• **Data records**

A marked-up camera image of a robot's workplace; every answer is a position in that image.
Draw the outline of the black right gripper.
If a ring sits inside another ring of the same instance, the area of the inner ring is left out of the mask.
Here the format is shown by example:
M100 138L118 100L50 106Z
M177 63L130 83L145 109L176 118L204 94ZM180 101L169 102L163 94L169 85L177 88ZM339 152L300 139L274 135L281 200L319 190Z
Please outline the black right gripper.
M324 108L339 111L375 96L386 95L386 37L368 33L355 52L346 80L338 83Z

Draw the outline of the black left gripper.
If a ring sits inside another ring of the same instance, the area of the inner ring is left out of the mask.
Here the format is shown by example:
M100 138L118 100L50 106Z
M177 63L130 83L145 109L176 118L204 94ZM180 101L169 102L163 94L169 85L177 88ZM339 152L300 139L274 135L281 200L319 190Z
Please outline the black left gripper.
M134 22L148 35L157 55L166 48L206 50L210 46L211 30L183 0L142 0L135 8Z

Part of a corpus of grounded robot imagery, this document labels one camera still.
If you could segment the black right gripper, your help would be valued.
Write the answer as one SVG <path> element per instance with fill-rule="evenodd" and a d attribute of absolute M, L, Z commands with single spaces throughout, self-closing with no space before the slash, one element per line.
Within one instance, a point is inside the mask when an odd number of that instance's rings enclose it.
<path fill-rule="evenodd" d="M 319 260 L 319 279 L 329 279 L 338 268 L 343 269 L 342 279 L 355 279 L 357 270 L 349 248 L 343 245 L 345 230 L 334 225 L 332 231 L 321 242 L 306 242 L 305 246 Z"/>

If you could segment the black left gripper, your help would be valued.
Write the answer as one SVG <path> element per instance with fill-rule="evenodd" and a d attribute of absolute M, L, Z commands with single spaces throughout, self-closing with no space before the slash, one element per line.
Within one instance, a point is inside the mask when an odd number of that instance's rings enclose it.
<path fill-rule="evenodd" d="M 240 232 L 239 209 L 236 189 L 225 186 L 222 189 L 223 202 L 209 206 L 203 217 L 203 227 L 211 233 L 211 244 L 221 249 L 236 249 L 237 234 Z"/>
==
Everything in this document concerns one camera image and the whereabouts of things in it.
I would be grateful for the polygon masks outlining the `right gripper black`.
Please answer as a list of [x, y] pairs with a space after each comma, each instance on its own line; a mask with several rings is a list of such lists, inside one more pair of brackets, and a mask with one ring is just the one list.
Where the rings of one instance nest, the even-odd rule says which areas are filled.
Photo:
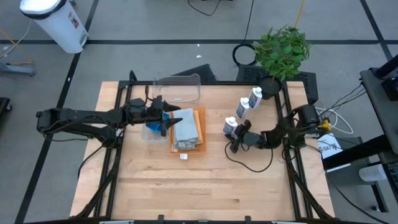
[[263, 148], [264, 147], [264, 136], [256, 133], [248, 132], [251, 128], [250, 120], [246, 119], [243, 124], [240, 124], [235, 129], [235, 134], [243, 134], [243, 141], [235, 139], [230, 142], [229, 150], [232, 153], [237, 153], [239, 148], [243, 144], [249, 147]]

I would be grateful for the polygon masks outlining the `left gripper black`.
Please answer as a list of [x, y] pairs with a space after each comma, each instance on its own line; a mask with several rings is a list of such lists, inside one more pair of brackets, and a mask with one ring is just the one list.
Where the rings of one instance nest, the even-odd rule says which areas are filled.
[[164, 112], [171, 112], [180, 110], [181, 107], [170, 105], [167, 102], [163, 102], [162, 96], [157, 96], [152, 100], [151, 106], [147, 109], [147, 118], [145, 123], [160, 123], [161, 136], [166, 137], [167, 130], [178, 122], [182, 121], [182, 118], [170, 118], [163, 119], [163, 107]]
==
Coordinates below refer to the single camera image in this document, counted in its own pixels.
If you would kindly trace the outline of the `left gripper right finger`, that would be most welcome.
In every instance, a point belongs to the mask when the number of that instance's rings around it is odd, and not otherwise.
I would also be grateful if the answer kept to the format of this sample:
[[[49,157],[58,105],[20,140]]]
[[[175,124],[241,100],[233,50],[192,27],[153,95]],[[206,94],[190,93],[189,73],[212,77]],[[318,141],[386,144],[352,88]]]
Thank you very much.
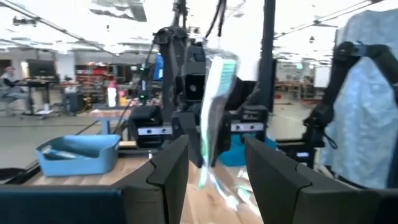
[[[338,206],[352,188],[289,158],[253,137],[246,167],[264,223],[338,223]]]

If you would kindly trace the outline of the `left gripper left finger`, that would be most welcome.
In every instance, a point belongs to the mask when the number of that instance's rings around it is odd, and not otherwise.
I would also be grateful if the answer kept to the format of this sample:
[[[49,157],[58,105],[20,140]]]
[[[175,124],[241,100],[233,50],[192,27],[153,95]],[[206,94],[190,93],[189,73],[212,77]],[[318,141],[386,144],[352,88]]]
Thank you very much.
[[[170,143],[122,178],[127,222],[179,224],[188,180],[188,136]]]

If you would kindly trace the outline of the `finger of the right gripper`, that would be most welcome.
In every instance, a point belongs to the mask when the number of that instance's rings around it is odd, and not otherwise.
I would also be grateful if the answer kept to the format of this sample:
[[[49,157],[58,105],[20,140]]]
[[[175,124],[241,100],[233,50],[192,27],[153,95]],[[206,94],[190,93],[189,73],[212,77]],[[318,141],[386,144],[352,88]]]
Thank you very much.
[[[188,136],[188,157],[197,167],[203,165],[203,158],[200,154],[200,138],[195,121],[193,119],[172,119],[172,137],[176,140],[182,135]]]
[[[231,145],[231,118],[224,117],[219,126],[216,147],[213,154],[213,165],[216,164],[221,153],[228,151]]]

• **What you have to do**
From the records above, show each line that contains the word "segment".

• **Your solution**
If you could segment the black right gripper, your help would be valued.
If you could segment the black left gripper, your help would be valued.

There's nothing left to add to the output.